Gagliano del Capo è una località del basso Salento situata tra l'entroterra del Capo di Leuca e uno dei tratti più spettacolari della costa adriatica. Il suo nome è legato soprattutto al canalone del Ciolo, alla costa alta, ai sentieri panoramici e alla vicinanza con Santa Maria di Leuca.
Il paese non è direttamente una marina, ma il suo territorio arriva verso il mare con paesaggi molto riconoscibili: pareti rocciose, grotte, macchia mediterranea, muretti a secco e punti panoramici che guardano l'Adriatico. Per questo Gagliano è una scelta interessante per chi vuole una vacanza più naturalistica, meno basata sulla spiaggia e più vicina a cammini, fotografia e mare profondo.
Storia e identità: Gagliano del Capo conserva una memoria antica, fatta di difese, passaggi culturali e rapporto continuo con il mare. La tradizione collega le origini a un centurione romano, mentre per secoli il centro, protetto da alte mura, fu rifugio per gli abitanti dei casali vicini minacciati da pirati e corsari. Nel VI secolo arrivarono i Greci, che lasciarono tracce profonde negli usi e nella religiosità: la liturgia greca rimase nelle chiese locali fino al 1610, quando si insediò il primo parroco di rito latino.
Il feudo passò attraverso diverse famiglie nobili, da Carlo I d'Angiò fino a Laura Guarini, principessa di Cassano; nel 1806, con la fine del feudalesimo, Gagliano ottenne l'autonomia comunale. Il territorio è uno dei più scenografici del Capo: il Ponte del Ciolo, la Grotta del Pozzo con il laghetto azzurro, la Grotta del Duomo, la Grotta delle Mannute e il Menhir dello Spirito Santo nella frazione di Arigliano sono riferimenti importanti per chi cerca natura e storia insieme.

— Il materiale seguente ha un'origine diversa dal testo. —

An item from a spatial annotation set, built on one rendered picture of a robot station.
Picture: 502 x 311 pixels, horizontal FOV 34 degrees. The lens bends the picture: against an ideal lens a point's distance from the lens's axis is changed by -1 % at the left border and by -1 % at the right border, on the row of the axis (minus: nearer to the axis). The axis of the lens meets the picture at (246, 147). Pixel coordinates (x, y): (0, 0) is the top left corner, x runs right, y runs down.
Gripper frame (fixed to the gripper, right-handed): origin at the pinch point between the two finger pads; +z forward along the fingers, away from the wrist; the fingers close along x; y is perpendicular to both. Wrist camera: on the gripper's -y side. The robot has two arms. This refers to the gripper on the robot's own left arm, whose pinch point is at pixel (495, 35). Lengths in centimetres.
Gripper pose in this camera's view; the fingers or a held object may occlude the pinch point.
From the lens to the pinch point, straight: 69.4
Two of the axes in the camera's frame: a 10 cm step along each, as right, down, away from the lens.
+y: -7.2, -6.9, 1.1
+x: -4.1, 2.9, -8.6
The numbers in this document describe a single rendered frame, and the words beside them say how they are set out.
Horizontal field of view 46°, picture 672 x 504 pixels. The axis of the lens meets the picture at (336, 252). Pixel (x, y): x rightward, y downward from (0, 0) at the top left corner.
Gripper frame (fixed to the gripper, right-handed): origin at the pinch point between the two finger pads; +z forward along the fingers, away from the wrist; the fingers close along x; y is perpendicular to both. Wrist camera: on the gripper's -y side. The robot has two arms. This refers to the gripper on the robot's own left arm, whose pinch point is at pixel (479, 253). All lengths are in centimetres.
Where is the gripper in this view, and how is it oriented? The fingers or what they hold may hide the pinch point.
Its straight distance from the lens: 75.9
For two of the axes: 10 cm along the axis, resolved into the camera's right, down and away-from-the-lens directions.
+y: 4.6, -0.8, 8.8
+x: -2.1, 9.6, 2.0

Perché scegliere Gagliano del Capo
È una base adatta a chi ama la costa rocciosa e vuole raggiungere facilmente Grotta del Ciolo, Marina di Novaglie, Leuca e il territorio di Tricase. Il centro abitato offre servizi essenziali e un'atmosfera di paese, mentre la costa invita a giornate più attive: sentieri, nuotate in acqua alta, scorci fotografici e itinerari lungo il Parco Costa Otranto - Santa Maria di Leuca e Bosco di Tricase.
Cosa vedere e sapere
Il Ciolo è il punto più noto: una profonda incisione nella roccia, con ponte panoramico, grotte e sentieri. Non va considerato una spiaggia comoda per tutti, ma un luogo scenografico, adatto a chi cerca paesaggio, natura e mare autentico. Nel paese meritano attenzione le chiese, le corti, le feste locali e la posizione di cerniera tra campagna e costa.

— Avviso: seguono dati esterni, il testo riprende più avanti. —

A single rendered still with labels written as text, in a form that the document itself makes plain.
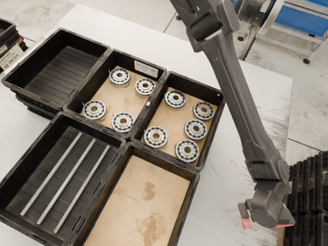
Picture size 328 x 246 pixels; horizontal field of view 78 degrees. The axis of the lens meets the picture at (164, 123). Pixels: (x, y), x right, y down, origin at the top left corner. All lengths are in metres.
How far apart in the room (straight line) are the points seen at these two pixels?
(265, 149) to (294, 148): 1.72
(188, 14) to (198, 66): 0.88
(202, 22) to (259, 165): 0.36
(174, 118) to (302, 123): 1.71
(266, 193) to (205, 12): 0.43
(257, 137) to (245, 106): 0.08
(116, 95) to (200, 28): 0.62
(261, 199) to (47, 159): 0.77
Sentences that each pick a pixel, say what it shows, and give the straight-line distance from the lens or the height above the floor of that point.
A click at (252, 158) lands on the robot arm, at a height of 1.19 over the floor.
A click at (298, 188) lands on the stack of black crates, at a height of 0.28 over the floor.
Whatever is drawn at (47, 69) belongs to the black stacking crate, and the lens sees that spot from 1.20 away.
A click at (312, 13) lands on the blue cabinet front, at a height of 0.52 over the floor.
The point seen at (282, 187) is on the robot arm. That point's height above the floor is 1.16.
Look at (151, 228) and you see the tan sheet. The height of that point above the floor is 0.83.
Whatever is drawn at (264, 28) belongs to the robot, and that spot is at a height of 1.11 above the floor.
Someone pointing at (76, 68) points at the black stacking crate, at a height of 0.83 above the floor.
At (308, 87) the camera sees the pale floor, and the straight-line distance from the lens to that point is 2.80.
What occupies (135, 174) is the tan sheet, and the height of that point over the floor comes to 0.83.
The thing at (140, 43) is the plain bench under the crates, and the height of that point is 0.70.
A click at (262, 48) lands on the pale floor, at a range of 2.92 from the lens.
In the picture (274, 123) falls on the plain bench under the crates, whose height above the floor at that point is 0.70.
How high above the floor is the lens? 1.65
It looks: 61 degrees down
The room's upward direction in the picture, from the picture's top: 11 degrees clockwise

Per apprezzare davvero Gagliano conviene non limitarsi alla discesa al Ciolo. Il paese può diventare il punto di partenza per una giornata fatta di sentieri, soste panoramiche e piccoli centri del Capo di Leuca. Nelle ore più calde è meglio valutare bene i percorsi a piedi, perché il fascino della costa rocciosa richiede un minimo di preparazione e scarpe adatte.
Da sapere
- Ideale per: costa rocciosa, sentieri, grotte, fotografia e vacanza nel Capo di Leuca.
- Mare più vicino: Adriatico: Grotta del Ciolo, Marina di Novaglie e Santa Maria di Leuca.
- Da vedere: Ponte del Ciolo, grotte, Menhir dello Spirito Santo e frazione di Arigliano.
- Da visitare nei dintorni: Tricase, Corsano, Alessano e il Parco Costa Otranto-Leuca.
- Consiglio: visitare il Ciolo con scarpe adatte e senza aspettarsi una spiaggia comoda.